Perché la Legge fu data per mezzo di Mosè, 
la grazia e la verità vennero per mezzo di Gesù Cristo. 
Dio, nessuno lo ha mai visto: 
il Figlio unigenito, che è Dio 
ed è nel seno del Padre, 
è lui che lo ha rivelato”.

Il mondo brancola nel buio. Ci sono troppe nebbie attorno a noi e dentro di noi. La precarietà prende sempre più piede rendendo l’esistenza difficile se non, talvolta, impossibile. Si avverte la fatica di vivere. Sembra che si sia spento qualcosa nel cuore dell’uomo eppure, rispetto ai tempi passati, c’è più progresso, tecnologia, benessere. Allora da cosa dipende? Come far diradare le nebbie e il grigiore che avvolge le giornate e i cuori?
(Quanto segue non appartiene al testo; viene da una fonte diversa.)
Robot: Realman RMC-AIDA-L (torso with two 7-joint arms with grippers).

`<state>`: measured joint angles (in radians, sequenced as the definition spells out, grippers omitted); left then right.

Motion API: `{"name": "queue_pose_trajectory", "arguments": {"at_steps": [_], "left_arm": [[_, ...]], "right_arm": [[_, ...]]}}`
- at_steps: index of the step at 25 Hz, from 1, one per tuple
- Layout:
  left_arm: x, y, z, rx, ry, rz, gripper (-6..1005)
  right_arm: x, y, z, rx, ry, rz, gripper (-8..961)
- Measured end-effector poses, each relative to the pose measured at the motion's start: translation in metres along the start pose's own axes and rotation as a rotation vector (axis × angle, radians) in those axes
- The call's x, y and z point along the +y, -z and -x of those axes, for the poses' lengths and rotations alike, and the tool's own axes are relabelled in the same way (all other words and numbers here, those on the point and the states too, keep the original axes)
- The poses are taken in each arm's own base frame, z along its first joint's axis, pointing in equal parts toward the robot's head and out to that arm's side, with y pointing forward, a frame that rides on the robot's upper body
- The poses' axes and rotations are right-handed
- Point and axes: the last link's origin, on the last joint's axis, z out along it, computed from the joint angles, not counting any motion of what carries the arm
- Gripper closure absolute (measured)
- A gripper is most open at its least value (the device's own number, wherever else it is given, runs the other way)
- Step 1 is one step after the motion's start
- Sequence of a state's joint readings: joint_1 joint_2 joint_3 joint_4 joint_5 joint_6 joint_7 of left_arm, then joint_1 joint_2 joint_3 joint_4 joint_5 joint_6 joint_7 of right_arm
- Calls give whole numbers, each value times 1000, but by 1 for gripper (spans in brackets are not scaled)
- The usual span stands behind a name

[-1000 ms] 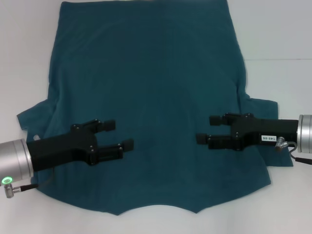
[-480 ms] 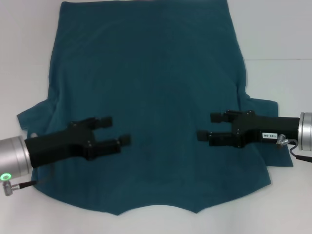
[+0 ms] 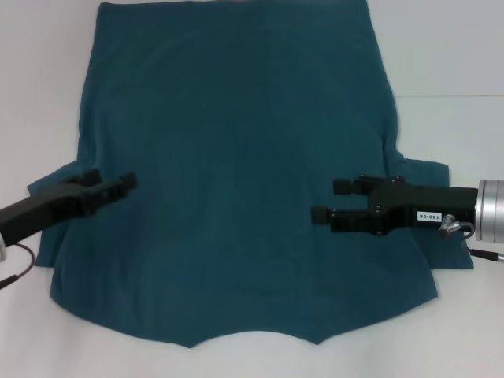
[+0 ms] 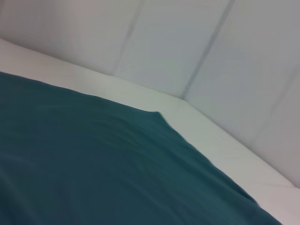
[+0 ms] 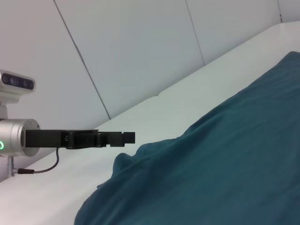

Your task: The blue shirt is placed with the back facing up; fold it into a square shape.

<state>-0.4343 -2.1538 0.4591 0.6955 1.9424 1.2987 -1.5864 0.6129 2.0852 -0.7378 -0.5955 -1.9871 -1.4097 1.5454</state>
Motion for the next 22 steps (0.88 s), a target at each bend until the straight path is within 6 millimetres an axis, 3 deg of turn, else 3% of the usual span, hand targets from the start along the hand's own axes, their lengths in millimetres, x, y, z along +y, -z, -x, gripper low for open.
{"name": "queue_pose_trajectory", "arguments": {"at_steps": [7,22], "left_arm": [[-23,12,5,20,79,-149,113],[-48,32,23,47,182,-330,114]], "right_arm": [[0,-1,2,-5,-11,2,44],[-2,-1,4,-11,-7,-9,49]]}}
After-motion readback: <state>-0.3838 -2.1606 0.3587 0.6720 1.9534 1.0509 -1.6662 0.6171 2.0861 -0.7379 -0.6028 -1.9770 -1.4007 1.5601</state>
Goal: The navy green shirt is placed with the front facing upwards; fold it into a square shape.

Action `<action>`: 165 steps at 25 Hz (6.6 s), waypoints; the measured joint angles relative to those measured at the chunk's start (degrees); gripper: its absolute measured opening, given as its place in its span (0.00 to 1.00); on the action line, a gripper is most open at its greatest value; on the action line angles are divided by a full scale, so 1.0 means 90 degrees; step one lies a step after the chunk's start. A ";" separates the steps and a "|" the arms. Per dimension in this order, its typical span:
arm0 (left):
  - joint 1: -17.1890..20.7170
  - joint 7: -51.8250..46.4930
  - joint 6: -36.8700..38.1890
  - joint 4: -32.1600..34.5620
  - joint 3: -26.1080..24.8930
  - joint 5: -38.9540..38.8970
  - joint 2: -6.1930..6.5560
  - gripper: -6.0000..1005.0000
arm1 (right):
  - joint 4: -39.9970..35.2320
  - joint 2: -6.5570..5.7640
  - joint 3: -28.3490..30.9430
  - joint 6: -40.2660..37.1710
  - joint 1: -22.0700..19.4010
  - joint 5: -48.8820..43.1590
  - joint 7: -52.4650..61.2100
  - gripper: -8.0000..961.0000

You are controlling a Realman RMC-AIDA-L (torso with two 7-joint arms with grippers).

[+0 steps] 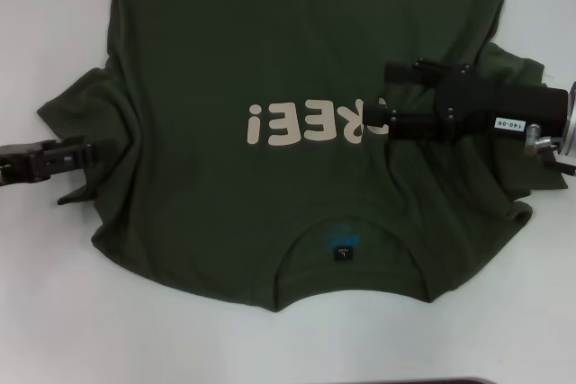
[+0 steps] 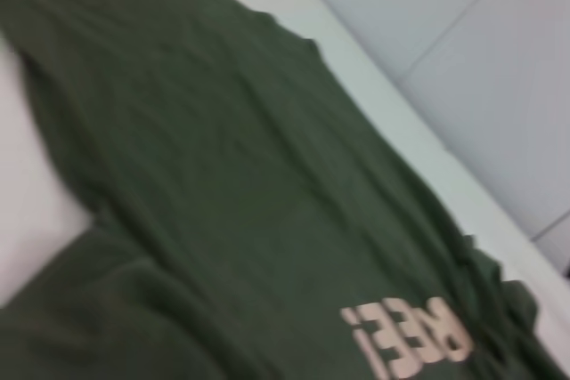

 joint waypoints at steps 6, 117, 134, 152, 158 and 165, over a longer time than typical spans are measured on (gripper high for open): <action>-0.0060 -0.0088 -0.0475 0.0007 0.0003 0.0289 0.0007 0.87 | 0.0000 -0.0007 0.0010 0.0000 -0.0015 0.0000 0.0019 0.98; -0.1138 -0.1246 -0.1507 -0.0778 0.0292 -0.0079 -0.0671 0.05 | -0.0029 0.0000 0.0196 -0.0351 -0.0186 0.0000 0.0010 0.98; -0.1345 -0.0861 -0.1925 -0.1434 0.0312 -0.0482 -0.0722 0.08 | -0.0009 0.0000 0.0196 -0.0352 -0.0207 0.0000 0.0010 0.98; -0.1400 -0.0720 -0.2235 -0.1710 0.0304 -0.0497 -0.0742 0.77 | -0.0009 0.0000 0.0196 -0.0421 -0.0241 0.0000 0.0010 0.98; -0.1409 -0.0455 -0.1989 -0.1717 0.0294 -0.0773 -0.0742 0.79 | -0.0009 0.0000 0.0196 -0.0430 -0.0256 0.0000 0.0010 0.98; -0.1203 -0.0143 -0.1432 -0.1282 0.0313 -0.0927 -0.0644 0.81 | -0.0014 -0.0002 0.0196 -0.0431 -0.0263 0.0000 0.0019 0.98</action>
“Veniva nel mondo la luce vera, quella che illumina ogni uomo. Era nel mondo e il mondo è stato fatto per mezzo di lui; eppure il mondo non lo ha riconosciuto”. Ecco, forse, la causa. È venuta nel mondo la luce che illumina e dissipa tutte le ombre ma non è stata accolta. L’uomo crede, presume, d’essere autosufficiente, non desidera e non accoglie l’aiuto che gli viene dall’alto. Crede, erroneamente, che il wattaggio della sua luce sia sufficiente per la sua vita, ma non si accorge che c’è uno maggiore, più intenso, gratuito. La luce di Dio, il suo amore, la sua presenza nella vita e nella storia degli uomini serve ad illuminare l’esistenza, a renderla più serena e gioiosa.
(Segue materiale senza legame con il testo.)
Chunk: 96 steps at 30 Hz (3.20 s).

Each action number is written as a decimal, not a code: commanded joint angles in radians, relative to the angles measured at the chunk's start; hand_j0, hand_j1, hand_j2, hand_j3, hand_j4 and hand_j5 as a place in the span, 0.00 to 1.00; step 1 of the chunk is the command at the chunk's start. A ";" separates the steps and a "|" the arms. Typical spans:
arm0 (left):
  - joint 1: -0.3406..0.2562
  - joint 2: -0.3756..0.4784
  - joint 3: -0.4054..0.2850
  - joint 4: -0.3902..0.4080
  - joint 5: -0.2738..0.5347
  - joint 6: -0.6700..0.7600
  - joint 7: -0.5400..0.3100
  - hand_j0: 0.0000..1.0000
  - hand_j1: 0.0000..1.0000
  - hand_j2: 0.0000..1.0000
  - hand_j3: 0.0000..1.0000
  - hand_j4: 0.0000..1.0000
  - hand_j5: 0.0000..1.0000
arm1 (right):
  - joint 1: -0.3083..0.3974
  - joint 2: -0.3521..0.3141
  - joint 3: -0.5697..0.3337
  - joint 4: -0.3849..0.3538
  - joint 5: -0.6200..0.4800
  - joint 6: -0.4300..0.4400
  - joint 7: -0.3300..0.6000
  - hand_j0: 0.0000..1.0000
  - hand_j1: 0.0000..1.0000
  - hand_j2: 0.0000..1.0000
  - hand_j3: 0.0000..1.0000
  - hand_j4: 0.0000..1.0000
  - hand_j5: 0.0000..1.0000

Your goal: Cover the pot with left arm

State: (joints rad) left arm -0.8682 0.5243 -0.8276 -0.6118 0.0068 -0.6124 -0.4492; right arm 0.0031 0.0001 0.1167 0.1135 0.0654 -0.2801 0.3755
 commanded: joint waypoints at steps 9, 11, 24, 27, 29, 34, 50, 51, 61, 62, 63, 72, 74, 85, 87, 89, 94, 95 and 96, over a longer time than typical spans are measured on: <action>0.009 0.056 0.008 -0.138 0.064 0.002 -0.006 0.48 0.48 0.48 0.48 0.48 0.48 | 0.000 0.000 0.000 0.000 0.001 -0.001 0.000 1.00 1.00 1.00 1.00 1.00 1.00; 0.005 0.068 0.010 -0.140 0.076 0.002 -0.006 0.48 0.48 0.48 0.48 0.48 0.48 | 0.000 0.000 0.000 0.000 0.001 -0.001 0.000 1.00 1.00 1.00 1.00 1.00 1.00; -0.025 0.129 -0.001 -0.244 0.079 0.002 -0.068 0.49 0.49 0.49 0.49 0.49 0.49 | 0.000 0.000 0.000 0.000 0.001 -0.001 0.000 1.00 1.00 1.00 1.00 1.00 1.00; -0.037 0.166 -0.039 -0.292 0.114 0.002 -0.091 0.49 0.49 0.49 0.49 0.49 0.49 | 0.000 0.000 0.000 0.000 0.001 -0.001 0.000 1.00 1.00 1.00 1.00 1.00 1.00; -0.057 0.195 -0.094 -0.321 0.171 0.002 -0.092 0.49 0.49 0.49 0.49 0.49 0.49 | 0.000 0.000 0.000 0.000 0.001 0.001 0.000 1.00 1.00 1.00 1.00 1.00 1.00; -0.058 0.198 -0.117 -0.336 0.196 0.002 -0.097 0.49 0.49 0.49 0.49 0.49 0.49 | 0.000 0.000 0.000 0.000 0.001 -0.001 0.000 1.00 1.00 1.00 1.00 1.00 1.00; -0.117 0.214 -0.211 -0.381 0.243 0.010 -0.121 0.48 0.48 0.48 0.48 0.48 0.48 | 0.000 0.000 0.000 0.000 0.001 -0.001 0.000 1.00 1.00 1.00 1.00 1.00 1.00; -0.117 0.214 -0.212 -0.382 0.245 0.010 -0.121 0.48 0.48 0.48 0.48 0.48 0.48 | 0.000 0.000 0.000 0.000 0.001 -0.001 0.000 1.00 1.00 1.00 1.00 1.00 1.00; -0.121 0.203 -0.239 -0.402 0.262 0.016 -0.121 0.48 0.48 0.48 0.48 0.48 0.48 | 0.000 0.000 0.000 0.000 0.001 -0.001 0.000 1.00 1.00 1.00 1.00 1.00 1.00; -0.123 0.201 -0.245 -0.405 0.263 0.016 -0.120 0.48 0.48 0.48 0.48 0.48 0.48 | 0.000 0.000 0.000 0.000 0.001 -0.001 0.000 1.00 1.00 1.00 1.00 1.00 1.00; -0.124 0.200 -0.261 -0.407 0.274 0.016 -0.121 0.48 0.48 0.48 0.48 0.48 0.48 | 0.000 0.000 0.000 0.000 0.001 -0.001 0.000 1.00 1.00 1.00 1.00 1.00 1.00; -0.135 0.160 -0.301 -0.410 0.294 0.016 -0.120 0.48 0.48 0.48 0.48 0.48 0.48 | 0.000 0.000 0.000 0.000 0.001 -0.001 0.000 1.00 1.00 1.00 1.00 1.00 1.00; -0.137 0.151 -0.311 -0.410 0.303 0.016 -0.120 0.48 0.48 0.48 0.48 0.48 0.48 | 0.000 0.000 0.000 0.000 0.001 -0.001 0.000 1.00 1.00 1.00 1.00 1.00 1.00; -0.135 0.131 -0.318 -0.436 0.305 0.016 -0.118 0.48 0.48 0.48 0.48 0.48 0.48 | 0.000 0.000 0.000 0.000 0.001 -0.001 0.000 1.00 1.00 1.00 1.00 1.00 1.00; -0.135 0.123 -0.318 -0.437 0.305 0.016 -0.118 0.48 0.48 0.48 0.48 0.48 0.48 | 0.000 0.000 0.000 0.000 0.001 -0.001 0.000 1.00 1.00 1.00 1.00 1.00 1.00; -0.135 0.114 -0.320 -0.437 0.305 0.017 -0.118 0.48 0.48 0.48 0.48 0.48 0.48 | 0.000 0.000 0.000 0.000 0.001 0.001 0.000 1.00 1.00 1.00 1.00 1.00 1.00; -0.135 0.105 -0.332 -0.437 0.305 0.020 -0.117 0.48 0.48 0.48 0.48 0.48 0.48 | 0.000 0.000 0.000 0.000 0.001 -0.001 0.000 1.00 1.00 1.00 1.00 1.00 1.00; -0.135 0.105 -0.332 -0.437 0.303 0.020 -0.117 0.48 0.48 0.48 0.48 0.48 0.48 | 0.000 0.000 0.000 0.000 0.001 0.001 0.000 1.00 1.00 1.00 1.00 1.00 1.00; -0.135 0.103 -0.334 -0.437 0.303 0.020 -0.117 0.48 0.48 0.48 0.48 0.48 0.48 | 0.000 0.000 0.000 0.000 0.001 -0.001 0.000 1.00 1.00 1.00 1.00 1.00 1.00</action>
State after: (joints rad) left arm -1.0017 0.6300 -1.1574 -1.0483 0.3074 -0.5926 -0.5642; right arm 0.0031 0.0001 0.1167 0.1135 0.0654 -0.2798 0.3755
“A quanti però lo hanno accolto ha dato potere di diventare figli di Dio”. Ecco la differenza: a chi si è aperto all’invasione di quella luce venuta dal cielo, è diventato figlio di Dio. Un rapporto unico, inusitato, inedito con Dio. Una relazione così intima che Dio, a chi lo accetta, come Padre. Mai si era sentito prima di allora e mai si sentiranno parole analoghe. E tutto nella libertà. Quest’ultima tanto è vera che si può spingere fino al rifiuto. La luce del sole brilla ma se si tengono chiusi gli occhi, per sé stessi è buio. Se si rimane rinchiusi nelle proprie stanze, prigionieri del proprio egoismo, è sempre buio. Occorre aprire, spalancare le porte del proprio cuore, solo allora la vita cambierà come cambia e si sviluppa la vita di una pianta, di un fiore che si espone ai raggi del sole.
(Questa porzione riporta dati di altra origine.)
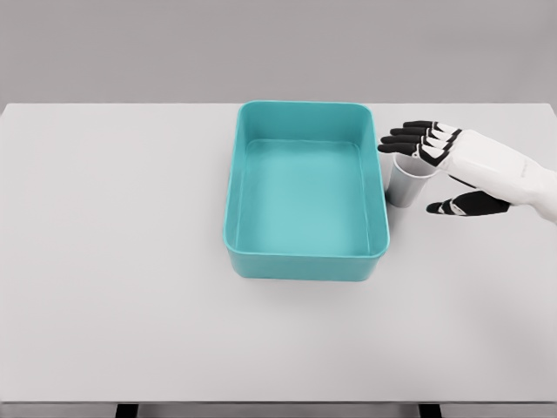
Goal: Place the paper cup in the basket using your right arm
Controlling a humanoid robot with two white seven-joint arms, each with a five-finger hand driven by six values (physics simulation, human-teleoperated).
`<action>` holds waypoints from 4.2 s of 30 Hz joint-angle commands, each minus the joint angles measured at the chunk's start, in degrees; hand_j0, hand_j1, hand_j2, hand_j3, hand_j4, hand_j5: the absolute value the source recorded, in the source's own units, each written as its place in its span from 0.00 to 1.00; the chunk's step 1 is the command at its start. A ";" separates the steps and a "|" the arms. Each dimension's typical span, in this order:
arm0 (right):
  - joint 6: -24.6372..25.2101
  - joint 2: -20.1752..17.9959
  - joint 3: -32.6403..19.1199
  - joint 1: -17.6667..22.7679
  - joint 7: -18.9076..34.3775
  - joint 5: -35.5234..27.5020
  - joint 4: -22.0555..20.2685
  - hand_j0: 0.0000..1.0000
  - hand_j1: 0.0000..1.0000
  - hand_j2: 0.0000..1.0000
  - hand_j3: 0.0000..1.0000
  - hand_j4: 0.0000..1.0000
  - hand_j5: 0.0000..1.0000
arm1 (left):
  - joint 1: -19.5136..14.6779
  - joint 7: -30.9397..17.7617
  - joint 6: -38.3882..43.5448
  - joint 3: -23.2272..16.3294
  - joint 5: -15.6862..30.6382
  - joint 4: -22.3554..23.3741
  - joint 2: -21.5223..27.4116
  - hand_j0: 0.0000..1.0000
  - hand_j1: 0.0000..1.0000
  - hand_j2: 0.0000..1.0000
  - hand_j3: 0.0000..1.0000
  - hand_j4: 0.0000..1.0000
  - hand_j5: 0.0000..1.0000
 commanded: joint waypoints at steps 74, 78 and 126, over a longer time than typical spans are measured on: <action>21.04 31.87 -12.76 -1.58 15.72 -30.66 40.51 1.00 1.00 1.00 1.00 1.00 1.00 | 0.00 -0.01 0.00 -0.02 0.01 0.00 0.00 1.00 1.00 1.00 1.00 1.00 1.00; 21.04 31.87 -12.67 -1.58 15.72 -30.57 40.86 1.00 1.00 1.00 1.00 1.00 1.00 | 0.09 -0.01 0.09 -0.02 0.01 0.00 0.00 1.00 1.00 1.00 1.00 1.00 1.00; 21.13 34.07 -12.15 -4.04 15.72 -28.90 43.67 0.64 0.64 0.64 0.64 0.64 0.64 | 0.09 -0.01 0.00 -0.02 0.01 0.00 0.00 1.00 1.00 1.00 1.00 1.00 1.00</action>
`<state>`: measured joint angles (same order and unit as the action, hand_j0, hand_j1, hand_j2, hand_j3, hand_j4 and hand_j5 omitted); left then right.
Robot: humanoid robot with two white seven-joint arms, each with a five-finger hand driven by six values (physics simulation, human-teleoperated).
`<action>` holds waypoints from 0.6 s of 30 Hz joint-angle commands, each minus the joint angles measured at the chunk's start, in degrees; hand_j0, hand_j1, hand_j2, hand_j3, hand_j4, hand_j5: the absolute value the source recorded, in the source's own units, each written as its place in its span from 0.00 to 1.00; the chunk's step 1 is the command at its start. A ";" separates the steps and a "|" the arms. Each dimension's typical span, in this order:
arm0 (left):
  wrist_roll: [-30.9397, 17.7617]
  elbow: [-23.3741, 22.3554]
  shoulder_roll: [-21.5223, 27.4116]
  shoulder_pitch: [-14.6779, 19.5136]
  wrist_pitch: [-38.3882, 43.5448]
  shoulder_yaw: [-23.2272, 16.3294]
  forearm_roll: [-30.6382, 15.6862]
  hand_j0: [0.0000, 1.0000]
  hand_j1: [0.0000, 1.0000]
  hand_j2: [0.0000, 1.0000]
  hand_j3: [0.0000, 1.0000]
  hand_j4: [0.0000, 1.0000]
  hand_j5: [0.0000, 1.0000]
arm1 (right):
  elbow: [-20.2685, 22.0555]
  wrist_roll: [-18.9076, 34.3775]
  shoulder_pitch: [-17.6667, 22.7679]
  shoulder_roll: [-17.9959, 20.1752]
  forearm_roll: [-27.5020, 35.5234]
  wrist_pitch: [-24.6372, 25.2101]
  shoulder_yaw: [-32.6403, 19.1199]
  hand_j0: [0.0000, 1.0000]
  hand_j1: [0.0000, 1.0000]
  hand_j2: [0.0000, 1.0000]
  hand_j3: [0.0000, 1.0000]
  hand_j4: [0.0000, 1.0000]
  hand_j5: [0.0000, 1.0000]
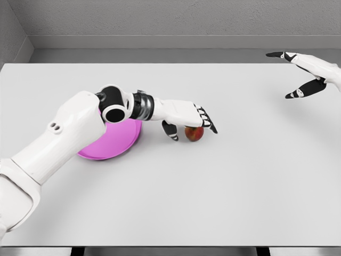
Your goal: Put the apple on the plate with both arms
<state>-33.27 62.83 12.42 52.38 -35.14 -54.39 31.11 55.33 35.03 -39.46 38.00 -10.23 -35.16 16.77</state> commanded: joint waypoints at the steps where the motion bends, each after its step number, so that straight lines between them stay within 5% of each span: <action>1: 0.14 -0.42 -0.81 0.00 0.14 0.07 1.32 0.92 0.92 0.92 0.92 0.92 0.92 | 0.13 -0.03 0.00 0.23 0.38 0.16 -0.07 1.00 1.00 1.00 1.00 1.00 1.00; 18: 0.14 -2.01 -1.87 0.09 0.14 0.07 2.29 0.82 0.82 0.82 0.82 0.82 0.82 | 0.22 -0.03 -0.18 -0.03 0.47 0.16 -0.07 1.00 1.00 1.00 1.00 1.00 1.00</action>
<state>-33.16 60.89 10.70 52.47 -35.14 -54.39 33.72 55.54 35.03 -39.64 37.94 -10.19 -35.16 16.75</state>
“Allarga lo spazio della tua tenda” afferma il profeta Isaia. L’unico modo per rendere la vita migliore è quella di intrecciarla con gli altri, soprattutto in questo tempo pandemico dove questo ci viene raccomandato di non farlo, ma con le dovute misure e con la necessaria intensità occorre approdare agli altri. Ma saremo irrimediabilmente sterili se prima non permettiamo alla luce dell’amore di Dio di invaderci, cambiarci, rinnovarci. Poi saremo capaci di contagiare gli altri.

Non rimane che provare per sperimentarne la verità e proclamarla a chi non la conosce, a chi la rifiuta a chi, anche se la desidera la evita.